EXERCISE DIRECTIONS → Images aside, the whole listing should be written out word for word.

++++ INFORMATION PROVIDED

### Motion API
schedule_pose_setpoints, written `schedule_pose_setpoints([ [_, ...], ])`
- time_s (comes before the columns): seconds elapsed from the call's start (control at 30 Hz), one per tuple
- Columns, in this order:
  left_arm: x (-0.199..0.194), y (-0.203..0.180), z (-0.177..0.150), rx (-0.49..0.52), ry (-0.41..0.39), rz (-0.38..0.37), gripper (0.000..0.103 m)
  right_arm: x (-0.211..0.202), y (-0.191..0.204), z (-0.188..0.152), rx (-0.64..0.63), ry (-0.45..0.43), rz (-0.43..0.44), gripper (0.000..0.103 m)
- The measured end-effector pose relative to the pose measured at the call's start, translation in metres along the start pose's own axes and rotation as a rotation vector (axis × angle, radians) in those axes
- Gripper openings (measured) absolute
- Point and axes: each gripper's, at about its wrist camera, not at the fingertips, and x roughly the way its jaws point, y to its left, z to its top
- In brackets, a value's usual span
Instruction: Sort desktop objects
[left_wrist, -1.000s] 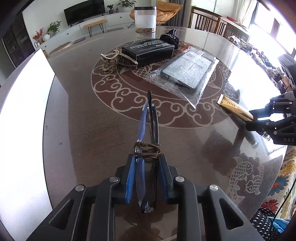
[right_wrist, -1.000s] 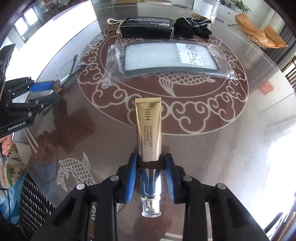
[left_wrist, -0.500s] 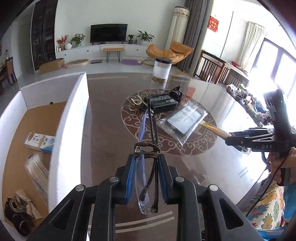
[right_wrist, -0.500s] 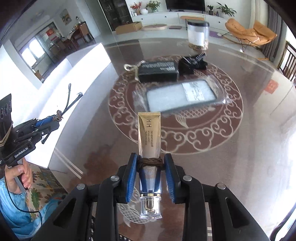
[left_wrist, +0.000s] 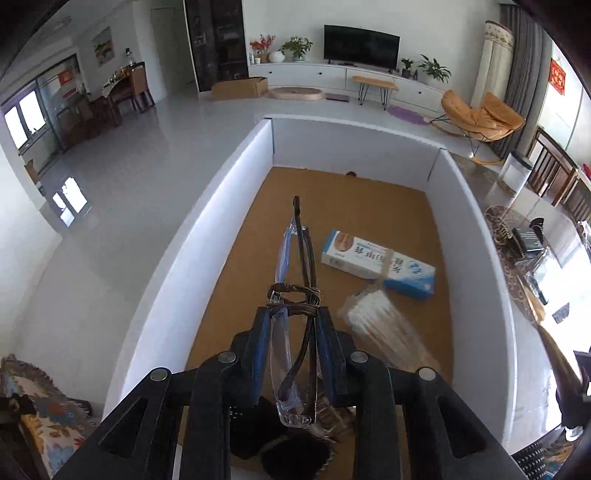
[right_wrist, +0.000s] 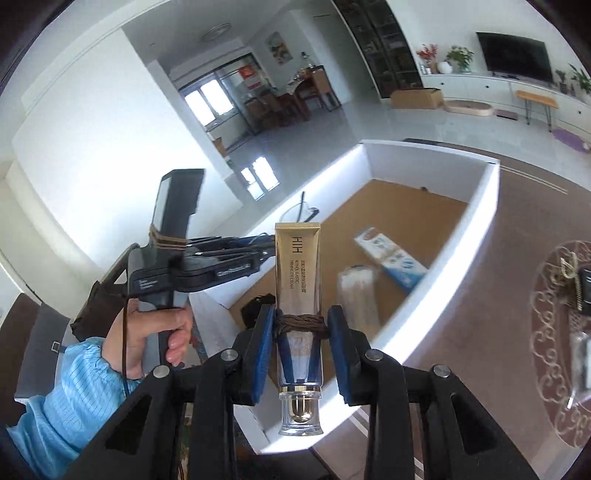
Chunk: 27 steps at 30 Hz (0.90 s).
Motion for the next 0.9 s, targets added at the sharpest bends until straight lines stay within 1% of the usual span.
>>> schedule_pose_setpoints([
  [0.1, 0.020, 0.012, -0.001, 0.013, 0.049, 0.042, 0.025, 0.047, 0.011, -0.004, -0.017, 0.031, -0.019, 0.030],
  [0.17, 0.029, 0.015, -0.003, 0.004, 0.070, 0.079, 0.028, 0.069, 0.010, -0.009, -0.028, 0.047, -0.049, 0.031],
  [0.23, 0.037, 0.021, -0.003, -0.024, 0.087, 0.080, 0.032, 0.082, 0.008, -0.010, -0.030, 0.074, -0.073, 0.034],
  [0.27, 0.039, 0.023, -0.005, -0.039, 0.096, 0.066, 0.045, 0.086, 0.007, -0.009, -0.034, 0.087, -0.083, 0.036],
  [0.3, 0.040, 0.024, -0.006, -0.045, 0.098, 0.058, 0.064, 0.086, 0.006, -0.009, -0.043, 0.091, -0.095, 0.048],
  [0.33, 0.038, 0.023, -0.008, -0.038, 0.093, 0.072, 0.070, 0.084, 0.005, -0.009, -0.055, 0.085, -0.108, 0.058],
  [0.4, 0.032, 0.019, -0.009, -0.006, 0.074, 0.096, 0.084, 0.077, 0.003, -0.009, -0.087, 0.056, -0.146, 0.069],
  [0.43, 0.032, 0.016, -0.010, 0.012, 0.081, 0.108, 0.086, 0.074, 0.002, -0.010, -0.101, 0.053, -0.164, 0.072],
  [0.53, 0.036, 0.003, -0.018, 0.089, 0.108, 0.148, 0.087, 0.074, 0.000, -0.018, -0.146, 0.077, -0.215, 0.073],
  [0.6, 0.039, -0.005, -0.026, 0.132, 0.111, 0.181, 0.087, 0.075, 0.006, -0.027, -0.194, 0.088, -0.250, 0.073],
  [0.73, 0.050, -0.013, -0.036, 0.162, 0.128, 0.213, 0.087, 0.088, 0.014, -0.046, -0.297, 0.121, -0.329, 0.079],
  [0.8, 0.052, -0.019, -0.037, 0.201, 0.128, 0.246, 0.087, 0.090, 0.020, -0.053, -0.358, 0.112, -0.368, 0.079],
  [0.9, 0.052, -0.028, -0.039, 0.253, 0.115, 0.295, 0.087, 0.088, 0.017, -0.052, -0.350, 0.116, -0.351, 0.079],
])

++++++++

SOLUTION TO THE EXERCISE →
### Motion API
schedule_pose_setpoints, written `schedule_pose_setpoints([ [_, ...], ])`
- time_s (comes before the columns): seconds elapsed from the call's start (control at 30 Hz), one per tuple
- Columns, in this order:
  left_arm: x (-0.199..0.194), y (-0.203..0.180), z (-0.177..0.150), rx (-0.49..0.52), ry (-0.41..0.39), rz (-0.38..0.37), gripper (0.000..0.103 m)
  right_arm: x (-0.211..0.202), y (-0.191..0.204), z (-0.188..0.152), rx (-0.64..0.63), ry (-0.45..0.43), rz (-0.43..0.44), gripper (0.000..0.103 m)
- The measured end-effector pose relative to the pose measured at the call's start, translation in metres along the start pose's own axes and rotation as a rotation vector (axis × angle, radians) in those axes
- Gripper openings (measured) absolute
- Point and axes: each gripper's, at about its wrist camera, not at the fingertips, and x roughly the way its jaws point, y to its left, z to its top
- In brackets, a value's usual span
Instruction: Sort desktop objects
[left_wrist, -1.000s] 
[right_wrist, -1.000s] 
[left_wrist, -0.500s] 
[right_wrist, -0.500s] 
[left_wrist, +0.000s] 
[right_wrist, +0.000s] 
Chunk: 27 steps at 30 Hz (0.90 s).
Motion for the next 0.9 s, targets added at the sharpest bends until straight lines stay within 1% of the usual span.
>>> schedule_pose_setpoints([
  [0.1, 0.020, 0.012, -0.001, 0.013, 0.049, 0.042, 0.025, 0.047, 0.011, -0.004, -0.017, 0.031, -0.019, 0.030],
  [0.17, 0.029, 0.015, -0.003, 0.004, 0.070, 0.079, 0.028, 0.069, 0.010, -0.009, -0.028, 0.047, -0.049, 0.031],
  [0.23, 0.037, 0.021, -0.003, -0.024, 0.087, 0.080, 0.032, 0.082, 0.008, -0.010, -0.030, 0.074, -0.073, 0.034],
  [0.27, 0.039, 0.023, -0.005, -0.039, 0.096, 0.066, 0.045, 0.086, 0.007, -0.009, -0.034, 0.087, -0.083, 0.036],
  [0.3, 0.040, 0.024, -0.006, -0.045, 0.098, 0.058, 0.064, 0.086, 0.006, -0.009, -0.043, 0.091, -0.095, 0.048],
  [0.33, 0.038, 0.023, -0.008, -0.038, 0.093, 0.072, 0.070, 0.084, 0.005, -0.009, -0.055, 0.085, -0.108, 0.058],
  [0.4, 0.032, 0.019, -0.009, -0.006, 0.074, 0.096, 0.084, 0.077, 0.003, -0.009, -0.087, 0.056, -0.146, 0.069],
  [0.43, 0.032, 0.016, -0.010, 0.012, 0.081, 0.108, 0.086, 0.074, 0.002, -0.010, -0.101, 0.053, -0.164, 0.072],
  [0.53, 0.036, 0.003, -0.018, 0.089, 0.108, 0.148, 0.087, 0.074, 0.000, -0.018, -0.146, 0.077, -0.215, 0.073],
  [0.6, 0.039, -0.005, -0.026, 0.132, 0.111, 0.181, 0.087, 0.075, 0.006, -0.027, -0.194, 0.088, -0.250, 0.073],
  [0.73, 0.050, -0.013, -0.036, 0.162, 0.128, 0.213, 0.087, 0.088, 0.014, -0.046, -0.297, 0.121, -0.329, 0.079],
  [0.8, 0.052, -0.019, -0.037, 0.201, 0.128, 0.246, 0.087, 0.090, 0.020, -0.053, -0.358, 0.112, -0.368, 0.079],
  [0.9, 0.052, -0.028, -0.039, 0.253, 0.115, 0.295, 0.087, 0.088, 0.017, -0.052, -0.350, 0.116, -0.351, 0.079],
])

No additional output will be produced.